Business

ShopHQ coup skewers ValueVision shares

ShopHQ parent company ValueVision Media caught shareholders by surprise Wednesday by reminding them that palace coups don’t come cheap.

Despite a 5 percent revenue gain, as well as a swing in adjusted net income of $800,000 from a year-earlier loss of $800,000, ValueVision shares sank 6.2 percent after the company reported a second-quarter net loss of $4.3 million.

Perhaps investors spied the $5.1 million write-off that ValueVision attributed to “CEO transition costs” and “activist shareholder response costs.”

Mark BozekAP

Those costs stemmed from a brutal proxy battle spearheaded by the Clinton Group that ended with a stunning upset in June.
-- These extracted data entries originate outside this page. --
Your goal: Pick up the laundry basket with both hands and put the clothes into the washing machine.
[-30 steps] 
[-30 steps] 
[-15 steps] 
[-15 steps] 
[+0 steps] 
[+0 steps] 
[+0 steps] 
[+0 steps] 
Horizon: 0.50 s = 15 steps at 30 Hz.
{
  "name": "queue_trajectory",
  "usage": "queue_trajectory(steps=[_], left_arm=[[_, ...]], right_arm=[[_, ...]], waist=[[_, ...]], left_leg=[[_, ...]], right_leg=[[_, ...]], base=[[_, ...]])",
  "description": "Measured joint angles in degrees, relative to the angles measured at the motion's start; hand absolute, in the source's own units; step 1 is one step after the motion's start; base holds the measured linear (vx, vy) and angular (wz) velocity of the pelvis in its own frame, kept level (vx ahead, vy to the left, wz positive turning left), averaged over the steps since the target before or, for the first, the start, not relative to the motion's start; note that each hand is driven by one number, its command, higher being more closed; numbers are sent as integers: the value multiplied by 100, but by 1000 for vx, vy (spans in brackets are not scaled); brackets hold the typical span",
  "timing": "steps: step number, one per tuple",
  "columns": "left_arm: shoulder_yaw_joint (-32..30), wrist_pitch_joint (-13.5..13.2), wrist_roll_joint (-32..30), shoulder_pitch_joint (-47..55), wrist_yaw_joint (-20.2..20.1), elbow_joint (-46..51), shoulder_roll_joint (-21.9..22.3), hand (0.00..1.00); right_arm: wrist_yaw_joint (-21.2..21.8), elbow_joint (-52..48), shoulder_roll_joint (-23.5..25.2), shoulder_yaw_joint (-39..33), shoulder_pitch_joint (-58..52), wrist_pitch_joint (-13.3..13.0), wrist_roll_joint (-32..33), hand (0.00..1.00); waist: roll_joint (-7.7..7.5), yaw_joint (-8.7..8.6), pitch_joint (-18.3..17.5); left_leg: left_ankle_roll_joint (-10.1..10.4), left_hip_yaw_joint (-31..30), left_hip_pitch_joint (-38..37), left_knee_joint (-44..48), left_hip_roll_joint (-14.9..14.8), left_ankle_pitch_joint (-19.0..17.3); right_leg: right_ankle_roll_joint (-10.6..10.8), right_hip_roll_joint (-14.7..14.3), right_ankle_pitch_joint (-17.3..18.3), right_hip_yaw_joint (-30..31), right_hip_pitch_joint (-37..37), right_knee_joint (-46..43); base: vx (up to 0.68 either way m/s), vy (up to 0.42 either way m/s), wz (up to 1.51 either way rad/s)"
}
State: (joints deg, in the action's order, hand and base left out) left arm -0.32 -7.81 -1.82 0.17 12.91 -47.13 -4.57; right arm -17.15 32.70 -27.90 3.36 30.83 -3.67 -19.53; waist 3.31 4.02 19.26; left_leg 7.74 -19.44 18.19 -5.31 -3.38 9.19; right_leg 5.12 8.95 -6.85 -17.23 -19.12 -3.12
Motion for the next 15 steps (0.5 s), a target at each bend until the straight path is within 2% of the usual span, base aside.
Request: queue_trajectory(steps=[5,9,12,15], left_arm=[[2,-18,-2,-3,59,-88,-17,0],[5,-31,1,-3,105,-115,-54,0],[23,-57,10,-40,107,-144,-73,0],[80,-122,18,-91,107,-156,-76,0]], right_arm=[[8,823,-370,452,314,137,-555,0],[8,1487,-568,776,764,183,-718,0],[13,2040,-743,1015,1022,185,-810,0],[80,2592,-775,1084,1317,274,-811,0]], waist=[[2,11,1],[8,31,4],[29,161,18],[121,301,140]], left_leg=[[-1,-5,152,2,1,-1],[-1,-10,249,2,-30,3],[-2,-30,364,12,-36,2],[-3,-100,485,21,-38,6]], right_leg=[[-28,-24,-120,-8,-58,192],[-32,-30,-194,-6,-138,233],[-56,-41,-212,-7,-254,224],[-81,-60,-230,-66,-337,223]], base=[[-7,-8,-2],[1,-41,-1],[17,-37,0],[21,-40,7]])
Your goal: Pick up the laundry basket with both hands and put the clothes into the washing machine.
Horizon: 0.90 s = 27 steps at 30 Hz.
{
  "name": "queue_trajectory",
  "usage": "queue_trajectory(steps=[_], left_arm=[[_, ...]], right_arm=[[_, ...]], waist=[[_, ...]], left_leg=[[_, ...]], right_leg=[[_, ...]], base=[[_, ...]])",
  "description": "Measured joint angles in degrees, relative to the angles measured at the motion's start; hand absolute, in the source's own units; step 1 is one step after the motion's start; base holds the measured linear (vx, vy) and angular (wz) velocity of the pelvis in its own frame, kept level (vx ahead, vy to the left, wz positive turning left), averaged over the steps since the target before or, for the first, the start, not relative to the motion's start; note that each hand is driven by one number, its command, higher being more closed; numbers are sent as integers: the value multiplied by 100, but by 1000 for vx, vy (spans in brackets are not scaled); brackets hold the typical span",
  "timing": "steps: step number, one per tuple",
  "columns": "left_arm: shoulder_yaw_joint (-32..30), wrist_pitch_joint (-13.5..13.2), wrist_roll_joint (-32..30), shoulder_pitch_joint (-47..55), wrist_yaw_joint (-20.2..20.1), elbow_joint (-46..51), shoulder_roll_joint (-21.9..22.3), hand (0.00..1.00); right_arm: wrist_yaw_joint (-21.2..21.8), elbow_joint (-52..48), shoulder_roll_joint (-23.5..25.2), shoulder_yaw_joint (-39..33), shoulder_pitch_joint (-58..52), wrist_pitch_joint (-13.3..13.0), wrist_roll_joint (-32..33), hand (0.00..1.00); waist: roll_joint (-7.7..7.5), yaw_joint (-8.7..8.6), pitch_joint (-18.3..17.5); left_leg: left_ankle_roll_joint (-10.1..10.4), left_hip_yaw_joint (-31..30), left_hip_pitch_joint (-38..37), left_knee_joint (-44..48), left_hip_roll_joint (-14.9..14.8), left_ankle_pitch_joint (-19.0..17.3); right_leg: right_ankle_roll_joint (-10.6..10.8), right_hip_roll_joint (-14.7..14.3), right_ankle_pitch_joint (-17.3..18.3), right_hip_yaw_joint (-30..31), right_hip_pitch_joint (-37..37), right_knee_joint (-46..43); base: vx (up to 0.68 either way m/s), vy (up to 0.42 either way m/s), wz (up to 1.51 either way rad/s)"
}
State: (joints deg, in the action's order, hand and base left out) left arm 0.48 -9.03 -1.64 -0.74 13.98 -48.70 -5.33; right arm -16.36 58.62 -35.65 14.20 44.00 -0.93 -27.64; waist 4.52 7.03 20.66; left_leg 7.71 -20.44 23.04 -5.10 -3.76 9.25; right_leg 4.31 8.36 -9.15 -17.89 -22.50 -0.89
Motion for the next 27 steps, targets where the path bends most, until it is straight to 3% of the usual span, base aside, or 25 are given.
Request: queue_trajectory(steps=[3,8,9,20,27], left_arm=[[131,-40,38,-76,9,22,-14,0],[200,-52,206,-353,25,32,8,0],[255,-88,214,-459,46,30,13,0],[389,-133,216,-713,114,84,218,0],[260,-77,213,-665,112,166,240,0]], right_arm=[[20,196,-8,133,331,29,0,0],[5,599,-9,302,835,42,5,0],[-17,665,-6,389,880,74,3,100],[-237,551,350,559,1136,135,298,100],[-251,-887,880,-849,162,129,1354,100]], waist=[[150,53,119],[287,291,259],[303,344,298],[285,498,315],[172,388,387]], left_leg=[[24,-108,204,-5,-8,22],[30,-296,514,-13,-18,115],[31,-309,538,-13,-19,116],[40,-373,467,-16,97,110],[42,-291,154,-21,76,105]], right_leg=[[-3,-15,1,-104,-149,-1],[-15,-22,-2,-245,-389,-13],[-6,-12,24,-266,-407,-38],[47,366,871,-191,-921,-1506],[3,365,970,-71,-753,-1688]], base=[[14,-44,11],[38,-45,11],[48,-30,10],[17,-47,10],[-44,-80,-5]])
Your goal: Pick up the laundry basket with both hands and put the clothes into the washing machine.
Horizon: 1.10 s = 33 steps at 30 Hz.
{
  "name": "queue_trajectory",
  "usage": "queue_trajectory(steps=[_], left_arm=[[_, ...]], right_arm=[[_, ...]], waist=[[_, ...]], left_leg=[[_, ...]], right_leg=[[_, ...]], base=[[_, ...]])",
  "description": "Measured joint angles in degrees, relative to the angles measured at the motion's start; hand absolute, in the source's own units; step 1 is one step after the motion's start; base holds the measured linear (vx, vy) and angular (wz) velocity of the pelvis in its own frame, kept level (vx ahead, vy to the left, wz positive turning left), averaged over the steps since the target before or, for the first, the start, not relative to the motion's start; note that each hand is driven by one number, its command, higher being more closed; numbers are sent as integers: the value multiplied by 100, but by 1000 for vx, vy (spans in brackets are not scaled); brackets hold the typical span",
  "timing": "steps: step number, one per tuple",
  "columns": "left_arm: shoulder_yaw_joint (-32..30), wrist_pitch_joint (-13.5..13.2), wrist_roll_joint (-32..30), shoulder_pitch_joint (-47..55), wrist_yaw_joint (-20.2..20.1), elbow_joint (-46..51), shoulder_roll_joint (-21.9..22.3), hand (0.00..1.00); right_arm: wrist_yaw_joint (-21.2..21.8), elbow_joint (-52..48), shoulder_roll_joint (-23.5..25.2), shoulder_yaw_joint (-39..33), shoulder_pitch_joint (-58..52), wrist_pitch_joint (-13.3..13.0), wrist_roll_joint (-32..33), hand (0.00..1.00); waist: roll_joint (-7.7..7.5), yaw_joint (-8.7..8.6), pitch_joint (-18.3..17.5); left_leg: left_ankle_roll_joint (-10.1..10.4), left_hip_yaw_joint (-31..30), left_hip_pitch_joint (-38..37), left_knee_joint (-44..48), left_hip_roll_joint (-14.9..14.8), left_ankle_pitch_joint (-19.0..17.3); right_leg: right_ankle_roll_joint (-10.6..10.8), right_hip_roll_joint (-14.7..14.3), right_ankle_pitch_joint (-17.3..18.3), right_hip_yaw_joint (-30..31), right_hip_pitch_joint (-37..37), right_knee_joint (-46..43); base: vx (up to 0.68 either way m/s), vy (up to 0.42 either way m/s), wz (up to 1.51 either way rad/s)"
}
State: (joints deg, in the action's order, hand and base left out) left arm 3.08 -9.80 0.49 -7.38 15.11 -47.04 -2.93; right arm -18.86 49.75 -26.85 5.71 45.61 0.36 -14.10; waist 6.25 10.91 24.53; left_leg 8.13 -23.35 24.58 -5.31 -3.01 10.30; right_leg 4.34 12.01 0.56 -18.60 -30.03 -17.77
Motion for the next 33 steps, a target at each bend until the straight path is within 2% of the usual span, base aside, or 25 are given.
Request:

Not only did nominees from Clinton’s dissident slate win five of eight board seats, but the coup also succeeded in replacing sitting CEO Keith Stewart with former QVC and Home Shopping Network executive Mark Bozek.

Bozek, who claimed to be “humbled to lead” Minneapolis-based ValueVision, told The Post after his first earnings call that his new regime derived great confidence from knowing that 30 of the company’s 35 top institutional investors had voted for change.

He also called the market’s reaction to Wednesday’s earnings report “illustrative of events of the past year — not where we are today.”